Work instruction = Please copy out the lines in the entries that contain "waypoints".

......

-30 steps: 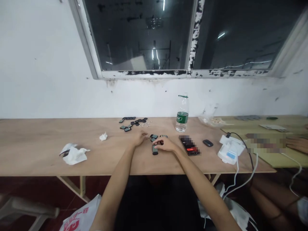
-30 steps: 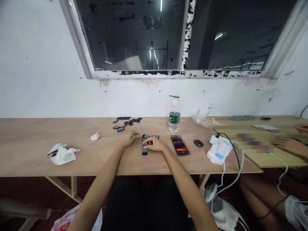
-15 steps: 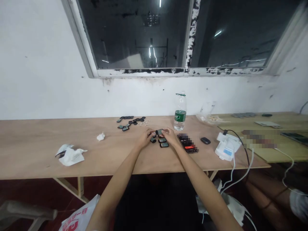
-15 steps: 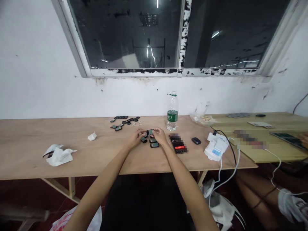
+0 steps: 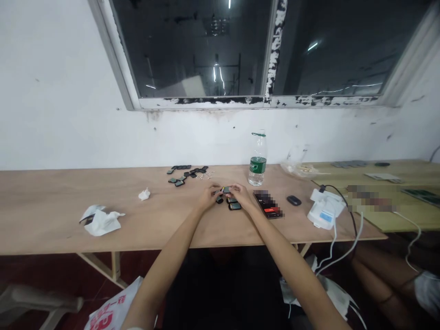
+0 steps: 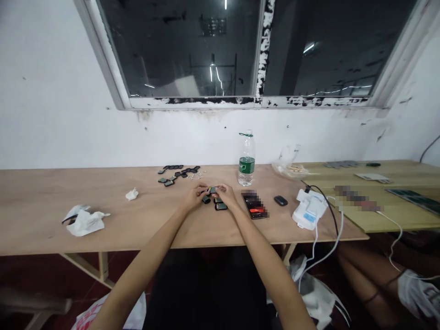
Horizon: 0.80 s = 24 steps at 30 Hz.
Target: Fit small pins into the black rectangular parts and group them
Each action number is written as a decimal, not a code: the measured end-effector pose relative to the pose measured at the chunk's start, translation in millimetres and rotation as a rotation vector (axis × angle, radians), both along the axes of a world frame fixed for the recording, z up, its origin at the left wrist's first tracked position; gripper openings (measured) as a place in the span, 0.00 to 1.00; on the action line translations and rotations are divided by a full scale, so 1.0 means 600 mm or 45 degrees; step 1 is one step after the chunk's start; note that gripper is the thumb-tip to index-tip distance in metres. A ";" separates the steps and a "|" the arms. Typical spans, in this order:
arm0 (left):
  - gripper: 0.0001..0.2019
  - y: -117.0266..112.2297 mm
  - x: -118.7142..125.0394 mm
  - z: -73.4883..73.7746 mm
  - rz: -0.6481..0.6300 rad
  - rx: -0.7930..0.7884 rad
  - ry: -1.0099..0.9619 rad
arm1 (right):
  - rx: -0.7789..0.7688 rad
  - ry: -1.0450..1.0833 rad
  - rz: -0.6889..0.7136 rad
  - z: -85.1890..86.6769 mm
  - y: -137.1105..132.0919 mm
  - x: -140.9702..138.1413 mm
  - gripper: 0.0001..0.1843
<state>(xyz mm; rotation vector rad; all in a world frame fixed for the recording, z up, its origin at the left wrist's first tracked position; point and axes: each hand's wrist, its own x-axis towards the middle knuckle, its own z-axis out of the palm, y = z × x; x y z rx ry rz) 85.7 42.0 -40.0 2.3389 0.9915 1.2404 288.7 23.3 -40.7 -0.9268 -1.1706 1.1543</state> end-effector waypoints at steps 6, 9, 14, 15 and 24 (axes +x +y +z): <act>0.13 -0.001 0.002 0.005 -0.031 0.028 -0.006 | 0.027 -0.031 -0.003 0.002 -0.002 -0.004 0.11; 0.12 0.000 0.001 0.007 -0.097 0.046 0.024 | 0.027 -0.070 -0.005 0.002 -0.002 -0.003 0.12; 0.11 0.001 -0.004 0.008 -0.087 0.050 0.045 | 0.009 -0.082 0.001 0.001 -0.004 -0.002 0.12; 0.11 0.001 -0.004 0.009 -0.088 0.054 0.051 | 0.002 -0.071 -0.002 0.001 -0.004 -0.003 0.11; 0.07 0.002 -0.008 0.008 -0.053 -0.004 0.022 | 0.023 -0.044 0.020 0.000 -0.005 -0.003 0.13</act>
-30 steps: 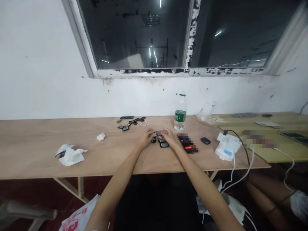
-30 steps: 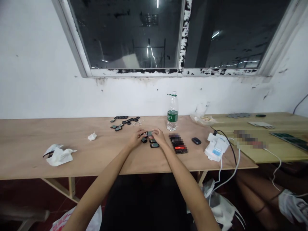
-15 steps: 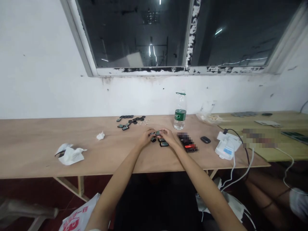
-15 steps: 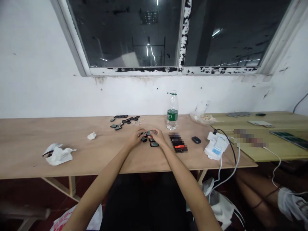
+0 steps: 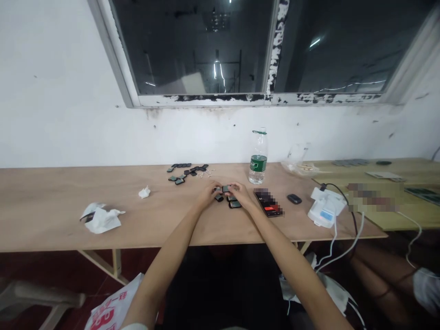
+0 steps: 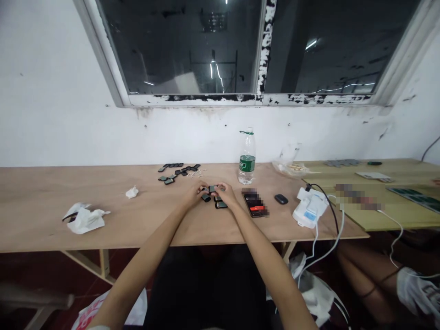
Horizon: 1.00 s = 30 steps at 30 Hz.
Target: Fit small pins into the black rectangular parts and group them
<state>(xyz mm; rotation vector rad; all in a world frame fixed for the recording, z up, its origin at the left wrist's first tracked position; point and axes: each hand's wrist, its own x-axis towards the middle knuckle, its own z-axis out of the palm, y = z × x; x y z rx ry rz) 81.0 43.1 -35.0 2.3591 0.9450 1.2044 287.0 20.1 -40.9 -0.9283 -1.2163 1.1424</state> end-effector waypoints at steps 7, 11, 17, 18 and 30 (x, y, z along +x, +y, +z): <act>0.11 0.010 0.014 -0.016 0.101 -0.045 -0.224 | -0.041 0.085 -0.009 0.002 -0.001 0.001 0.11; 0.14 0.011 0.015 -0.016 0.167 -0.064 -0.273 | -0.032 0.078 -0.007 0.002 -0.001 0.000 0.11; 0.14 0.007 0.018 -0.013 0.203 -0.144 -0.363 | -0.008 0.082 -0.007 -0.001 0.004 -0.001 0.13; 0.14 0.006 0.018 -0.013 0.203 -0.161 -0.387 | -0.006 0.091 -0.001 -0.001 0.004 -0.001 0.13; 0.14 -0.002 0.019 -0.007 0.237 -0.106 -0.405 | 0.019 0.038 0.001 -0.001 0.004 -0.001 0.17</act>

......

Response to the task =
<state>(xyz mm; rotation vector rad; all in a world frame fixed for the recording, z up, its origin at the left wrist's first tracked position; point and axes: each hand's wrist, its own x-axis towards the middle knuckle, its own z-axis out of the palm, y = z × x; x y z rx ry rz) 85.7 42.0 -40.0 2.3389 0.9915 1.2404 288.7 23.3 -40.7 -0.9268 -1.1706 1.1543</state> end-effector waypoints at steps 6, 9, 14, 15 and 24 (axes +x +y +z): <act>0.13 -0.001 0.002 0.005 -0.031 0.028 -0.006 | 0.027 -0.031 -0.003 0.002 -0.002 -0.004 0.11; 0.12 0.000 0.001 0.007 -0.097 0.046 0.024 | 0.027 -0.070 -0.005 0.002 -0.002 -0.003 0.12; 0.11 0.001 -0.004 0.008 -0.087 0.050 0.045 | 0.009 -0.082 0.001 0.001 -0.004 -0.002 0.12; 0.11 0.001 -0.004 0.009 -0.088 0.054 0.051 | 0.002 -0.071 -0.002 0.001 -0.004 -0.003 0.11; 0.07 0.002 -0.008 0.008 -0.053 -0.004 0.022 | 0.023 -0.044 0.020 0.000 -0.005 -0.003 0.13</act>
<state>(xyz mm; rotation vector rad; all in a world frame fixed for the recording, z up, its origin at the left wrist's first tracked position; point and axes: each hand's wrist, its own x-axis towards the middle knuckle, its own z-axis out of the palm, y = z × x; x y z rx ry rz) 81.0 43.1 -35.0 2.3591 0.9450 1.2044 287.0 20.1 -40.9 -0.9283 -1.2163 1.1424</state> end-effector waypoints at steps 7, 11, 17, 18 and 30 (x, y, z along +x, +y, +z): <act>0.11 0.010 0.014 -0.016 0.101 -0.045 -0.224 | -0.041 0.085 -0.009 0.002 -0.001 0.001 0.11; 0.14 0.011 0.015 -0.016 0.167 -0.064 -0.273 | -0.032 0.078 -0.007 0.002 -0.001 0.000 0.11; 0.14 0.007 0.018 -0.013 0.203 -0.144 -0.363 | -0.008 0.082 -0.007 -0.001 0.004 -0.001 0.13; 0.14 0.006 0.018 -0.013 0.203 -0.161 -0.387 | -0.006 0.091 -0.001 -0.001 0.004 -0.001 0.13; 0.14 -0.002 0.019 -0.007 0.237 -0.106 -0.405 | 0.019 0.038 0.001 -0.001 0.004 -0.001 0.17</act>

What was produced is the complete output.